TASK DIRECTIONS:
Every line of the listing belongs in your answer exactly as written; the images do not.

+--

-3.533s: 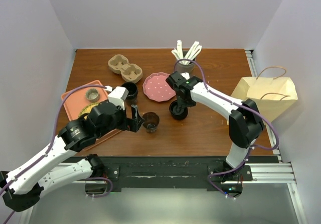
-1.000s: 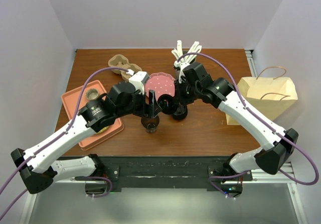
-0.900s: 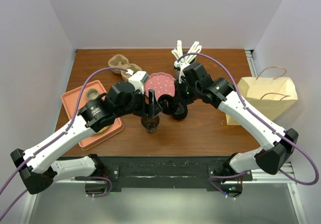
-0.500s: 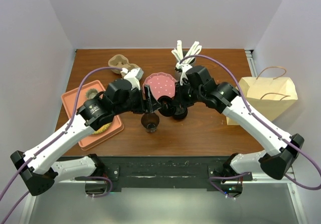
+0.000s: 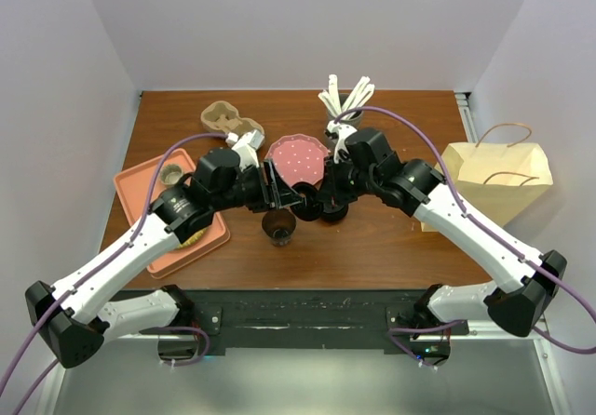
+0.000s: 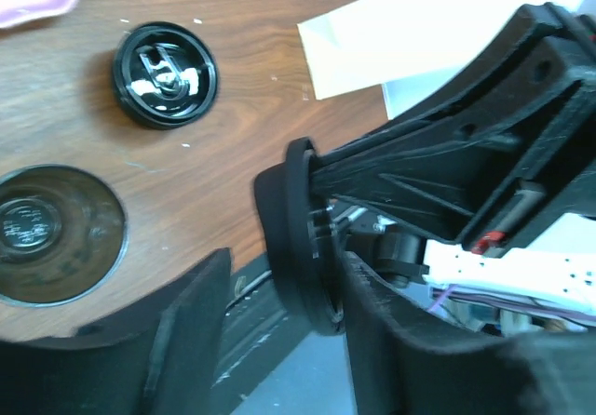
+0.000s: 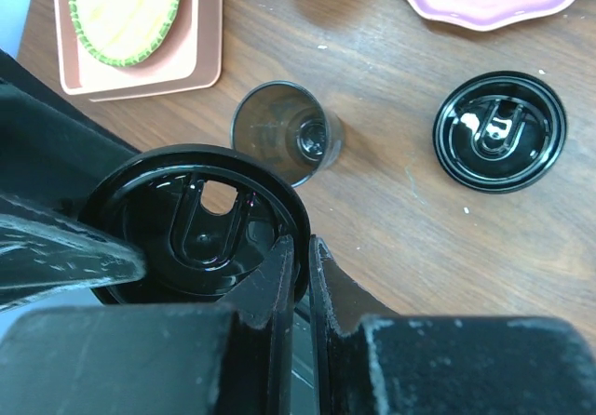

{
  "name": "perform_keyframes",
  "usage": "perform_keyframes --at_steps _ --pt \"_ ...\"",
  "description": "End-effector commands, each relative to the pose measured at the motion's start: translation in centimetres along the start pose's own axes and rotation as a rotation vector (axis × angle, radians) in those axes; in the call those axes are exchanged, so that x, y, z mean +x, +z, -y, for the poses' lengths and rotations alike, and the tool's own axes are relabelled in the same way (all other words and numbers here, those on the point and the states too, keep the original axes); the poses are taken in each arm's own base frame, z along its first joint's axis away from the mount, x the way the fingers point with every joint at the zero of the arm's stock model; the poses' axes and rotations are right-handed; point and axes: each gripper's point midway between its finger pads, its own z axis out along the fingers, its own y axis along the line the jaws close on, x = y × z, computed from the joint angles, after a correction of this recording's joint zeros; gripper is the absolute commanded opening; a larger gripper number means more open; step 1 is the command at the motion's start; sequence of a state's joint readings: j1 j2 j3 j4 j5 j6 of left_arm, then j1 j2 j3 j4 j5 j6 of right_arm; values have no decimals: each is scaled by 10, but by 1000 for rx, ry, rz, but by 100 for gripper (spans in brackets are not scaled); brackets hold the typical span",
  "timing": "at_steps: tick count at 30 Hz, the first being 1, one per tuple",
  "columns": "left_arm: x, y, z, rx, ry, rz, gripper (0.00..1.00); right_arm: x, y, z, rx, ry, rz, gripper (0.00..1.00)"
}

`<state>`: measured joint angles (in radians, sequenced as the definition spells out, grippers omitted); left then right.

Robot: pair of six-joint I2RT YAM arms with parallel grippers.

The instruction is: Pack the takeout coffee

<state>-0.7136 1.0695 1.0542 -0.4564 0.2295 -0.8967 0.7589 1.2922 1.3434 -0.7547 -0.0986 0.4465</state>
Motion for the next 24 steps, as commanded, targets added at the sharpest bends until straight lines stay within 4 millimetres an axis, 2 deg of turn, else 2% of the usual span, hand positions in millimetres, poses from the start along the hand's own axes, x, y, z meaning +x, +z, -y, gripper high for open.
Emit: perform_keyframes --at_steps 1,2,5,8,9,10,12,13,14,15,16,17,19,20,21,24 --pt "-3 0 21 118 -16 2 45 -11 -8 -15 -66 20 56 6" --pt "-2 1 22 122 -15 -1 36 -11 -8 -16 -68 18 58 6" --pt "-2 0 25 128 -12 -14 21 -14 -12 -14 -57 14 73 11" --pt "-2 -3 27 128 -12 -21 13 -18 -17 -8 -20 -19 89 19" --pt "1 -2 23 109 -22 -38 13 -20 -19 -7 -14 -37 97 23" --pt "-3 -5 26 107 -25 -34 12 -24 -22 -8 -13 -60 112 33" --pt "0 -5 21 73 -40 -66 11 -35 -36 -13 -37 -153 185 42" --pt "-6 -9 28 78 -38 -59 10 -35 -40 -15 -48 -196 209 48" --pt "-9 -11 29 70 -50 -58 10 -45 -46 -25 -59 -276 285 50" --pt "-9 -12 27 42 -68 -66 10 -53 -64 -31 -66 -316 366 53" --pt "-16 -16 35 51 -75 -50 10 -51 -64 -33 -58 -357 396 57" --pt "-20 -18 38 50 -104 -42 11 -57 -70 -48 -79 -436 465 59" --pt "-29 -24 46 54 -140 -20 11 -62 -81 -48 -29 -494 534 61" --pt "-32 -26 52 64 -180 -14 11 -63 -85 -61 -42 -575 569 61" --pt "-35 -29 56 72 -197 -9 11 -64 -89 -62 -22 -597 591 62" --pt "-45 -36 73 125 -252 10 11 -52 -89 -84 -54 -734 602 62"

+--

FINISHED EXERCISE:
-3.533s: 
-1.000s: 
-0.900s: 
-0.500s: 
+0.000s: 
+0.000s: 
+0.000s: 

{
  "name": "perform_keyframes",
  "usage": "perform_keyframes --at_steps _ --pt \"_ ...\"",
  "description": "End-effector commands, each relative to the pose measured at the motion's start: translation in centimetres along the start pose's own axes and rotation as a rotation vector (axis × angle, radians) in those axes; in the call those axes are exchanged, so that x, y, z mean +x, +z, -y, for the poses' lengths and rotations alike, and the tool's own axes are relabelled in the same way (all other words and numbers here, those on the point and the states too, keep the original axes); the poses are taken in each arm's own base frame, z along its first joint's axis away from the mount, x the way the fingers point with every joint at the zero of the arm's stock model; the poses' axes and rotations are right-handed; point and axes: each gripper's point midway between its finger pads, its own z axis out along the fingers, its own y axis along the line the jaws close on, x = y × z, computed from the joint angles, after a correction of this recording's joint zeros; gripper is the absolute commanded opening; a larger gripper number means more open; step 1 is the command at the motion's start; sequence of a state's joint readings: j1 j2 j3 j4 j5 j6 of left_arm, then j1 j2 j3 j4 j5 j6 of right_arm; values have no decimals: each is scaled by 10, but by 1000 for rx, ry, rz, but by 100 for gripper (spans in brackets are not scaled); brackets hold the typical span",
  "timing": "at_steps: tick count at 30 Hz, the first being 1, one per tuple",
  "columns": "left_arm: x, y, z, rx, ry, rz, gripper (0.00..1.00); right_arm: x, y, z, rx, ry, rz, gripper (0.00..1.00)"
}

`<state>`: measured joint angles (in radians, sequenced as the definition spells out, grippers omitted); left then right.

Robot: pair of six-joint I2RT YAM arms with parallel grippers.

The instruction is: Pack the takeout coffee

<state>-0.7136 1.0695 1.0542 -0.4564 0.2295 -0.8967 0.7589 1.2922 1.3434 -0.7547 -0.0986 0.4465</state>
Motion for the next 24 steps, as commanded, targets added at the sharpest bends until straight lines stay within 4 millimetres an axis, 2 deg of turn, else 2% of the usual span, hand positions in millimetres, poses from the start along the hand's own axes, x, y, z meaning +x, +z, -y, gripper high for open.
Emit: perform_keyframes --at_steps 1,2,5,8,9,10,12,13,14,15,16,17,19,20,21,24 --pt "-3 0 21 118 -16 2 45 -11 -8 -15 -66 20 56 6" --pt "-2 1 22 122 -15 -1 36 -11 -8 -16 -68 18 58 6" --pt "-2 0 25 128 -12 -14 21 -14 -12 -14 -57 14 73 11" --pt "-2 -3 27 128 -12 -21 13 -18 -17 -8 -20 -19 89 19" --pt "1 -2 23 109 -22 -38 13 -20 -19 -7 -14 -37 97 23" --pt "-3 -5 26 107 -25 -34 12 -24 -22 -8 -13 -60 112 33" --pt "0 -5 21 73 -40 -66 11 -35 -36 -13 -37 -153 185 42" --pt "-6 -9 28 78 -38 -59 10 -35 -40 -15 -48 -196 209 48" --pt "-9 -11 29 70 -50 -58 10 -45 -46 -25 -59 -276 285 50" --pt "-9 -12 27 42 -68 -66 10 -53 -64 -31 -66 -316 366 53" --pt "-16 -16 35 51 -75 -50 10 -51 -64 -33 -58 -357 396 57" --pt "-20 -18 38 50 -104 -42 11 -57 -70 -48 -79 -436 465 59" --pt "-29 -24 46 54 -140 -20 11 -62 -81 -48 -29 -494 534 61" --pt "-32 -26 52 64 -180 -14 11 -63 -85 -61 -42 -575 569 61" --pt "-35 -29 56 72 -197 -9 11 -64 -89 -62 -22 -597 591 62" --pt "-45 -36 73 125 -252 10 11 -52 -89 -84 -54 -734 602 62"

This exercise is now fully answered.